MR. GONZALES: If I may, sir, let me try to — I will try to — I'm going to give you a very quick answer, but I'd like to put a little bit of context. There obviously — we were interpreting a statute that had never been reviewed in the courts, a statute drafted by Congress. We were trying to — interpretation of a standard by Congress. There was discussion between the White House and the Department of Justice as well as other agencies about what does this statute mean. It was a very, very difficult — I don't recall today whether or not I was in agreement with all of the analysis, but I don't have a disagreement with the conclusions then reached by the department. Ultimately it is the responsibility of the department to tell us what the law means, Senator.
SEN. LEAHY: Then do you agree today that for an act to violate the torture statute, it must be equivalent in intensity to the pain accompanying serious physical injury, such as organ failure, impairment of bodily function or even death?
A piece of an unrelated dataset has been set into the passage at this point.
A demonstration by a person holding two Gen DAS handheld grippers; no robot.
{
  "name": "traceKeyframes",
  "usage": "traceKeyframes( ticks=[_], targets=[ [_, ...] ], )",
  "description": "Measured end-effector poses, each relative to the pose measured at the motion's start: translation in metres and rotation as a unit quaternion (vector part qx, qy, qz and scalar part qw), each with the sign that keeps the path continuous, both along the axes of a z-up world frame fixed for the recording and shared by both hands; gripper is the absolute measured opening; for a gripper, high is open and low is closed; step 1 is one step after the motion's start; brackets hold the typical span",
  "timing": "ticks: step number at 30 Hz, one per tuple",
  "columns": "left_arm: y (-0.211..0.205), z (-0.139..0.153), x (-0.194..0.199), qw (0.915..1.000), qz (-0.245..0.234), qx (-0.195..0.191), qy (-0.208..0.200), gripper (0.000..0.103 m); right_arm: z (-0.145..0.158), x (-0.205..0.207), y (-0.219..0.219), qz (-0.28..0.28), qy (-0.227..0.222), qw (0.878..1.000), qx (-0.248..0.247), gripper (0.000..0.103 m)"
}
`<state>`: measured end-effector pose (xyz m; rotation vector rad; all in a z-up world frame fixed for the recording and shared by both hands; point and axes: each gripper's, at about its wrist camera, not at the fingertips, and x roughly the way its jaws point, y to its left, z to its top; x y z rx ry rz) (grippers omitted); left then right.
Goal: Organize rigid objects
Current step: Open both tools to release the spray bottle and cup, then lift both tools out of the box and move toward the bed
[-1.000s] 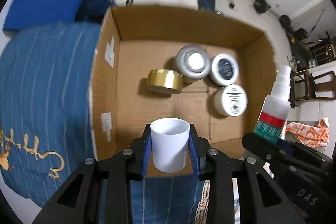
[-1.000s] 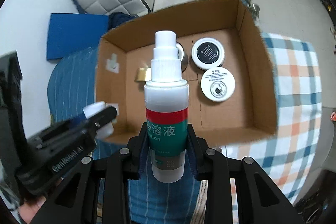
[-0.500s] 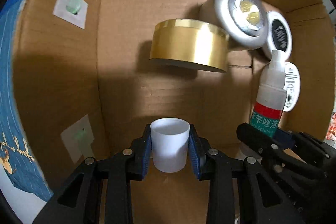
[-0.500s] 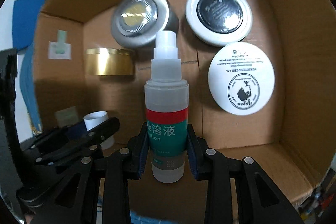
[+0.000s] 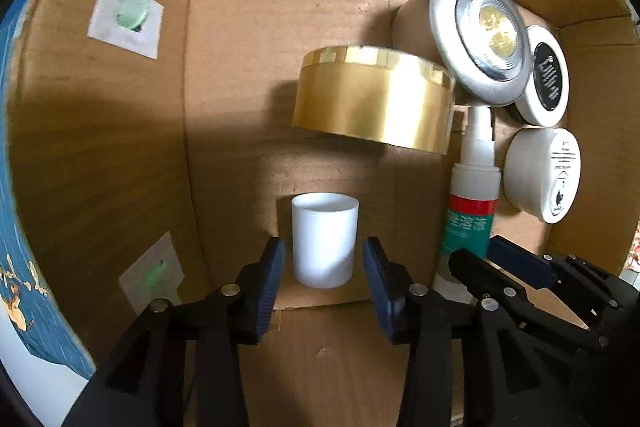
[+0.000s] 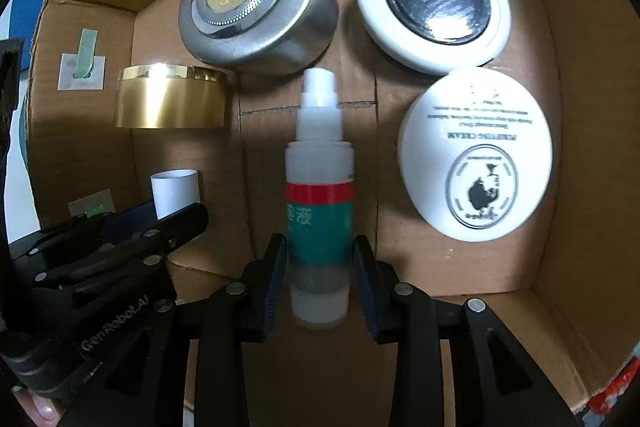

MR. GONZALES: I do not, sir. That does not represent the position of the executive branch. As you know —
SEN. LEAHY: But —
SEN. SPECTER: Well, let him finish his answer.
SEN. LEAHY: But it was the position in 2002.
SEN. SPECTER: Wait a minute, Senator Leahy. Let him finish his answer.
MR. GONZALES: Senator, what you're asking the counsel to do is to interject himself and direct the Department of Justice, who is supposed to be free of any kind of political influence, in reaching a legal interpretation of a law passed by Congress. I certainly give my views. There was, of course, conversation and a give-and-take discussion about what does the law mean. But ultimately — ultimately by statute the Department of Justice is charged by Congress to provide legal advice on behalf of the president. We asked the question. That memo represented the position of the executive branch at the time it was issued.
SEN. LEAHY: Well, let me then ask you: If you're going to be attorney general, and I'll accept what you said, then let's put on the hat, if you're going to be confirmed as attorney general. The Bybee memo concludes that a president has authority as commander in chief to override domestic and international law as prohibiting torture and can immunize from prosecution anyone — anyone — who commits torture under his act; whether legal or not, he can immunize them.
Now, as attorney general, would you believe the president has the authority to exercise a commander-in-chief override and immunize acts of torture?
MR. GONZALES: First of all, sir, the president has said we're not going to engage in torture under any circumstances. And so you're asking me to answer a hypothetical that is never going to occur. This president has said we're not going to engage in torture under any circumstances, and therefore, that portion of the opinion was unnecessary and was the reason that we asked that that portion be withdrawn.
SEN. LEAHY: But I'm trying to think what type of opinions you might give as attorney general. Do you agree with that conclusion?
MR. GONZALES: Sir, again —
SEN. LEAHY: You're a lawyer, and you've held a position as a justice of the Texas Supreme Court, you've been the president's counsel, you've studied this issue deeply. Do you agree with that conclusion?
MR. GONZALES: Senator, I do believe there may come an occasion when the Congress might pass a statute that the president may view as unconstitutional. And that is a position and a view not just of this president, but many, many presidents from both sides of the aisle.
Obviously, a decision as to whether or not to ignore a statute passed by Congress is a very, very serious one, and it would be one that I would spend a great deal of time and attention before arriving at a conclusion that in fact a president had the authority under the Constitution to —
SEN. LEAHY: Mr. Gonzales, I'd almost think that you'd served in the Senate, you've learned how to filibuster so well, because I asked a specific question: Does the president have the authority, in your judgment, to exercise a commander-in-chief override and immunize acts of torture?
MR. GONZALES: With all due respect, Senator, the president has said we're not going to engage in torture. That is a hypothetical question that would involve an analysis of a great number of factors.
And he wants to be Attorney General of the United States.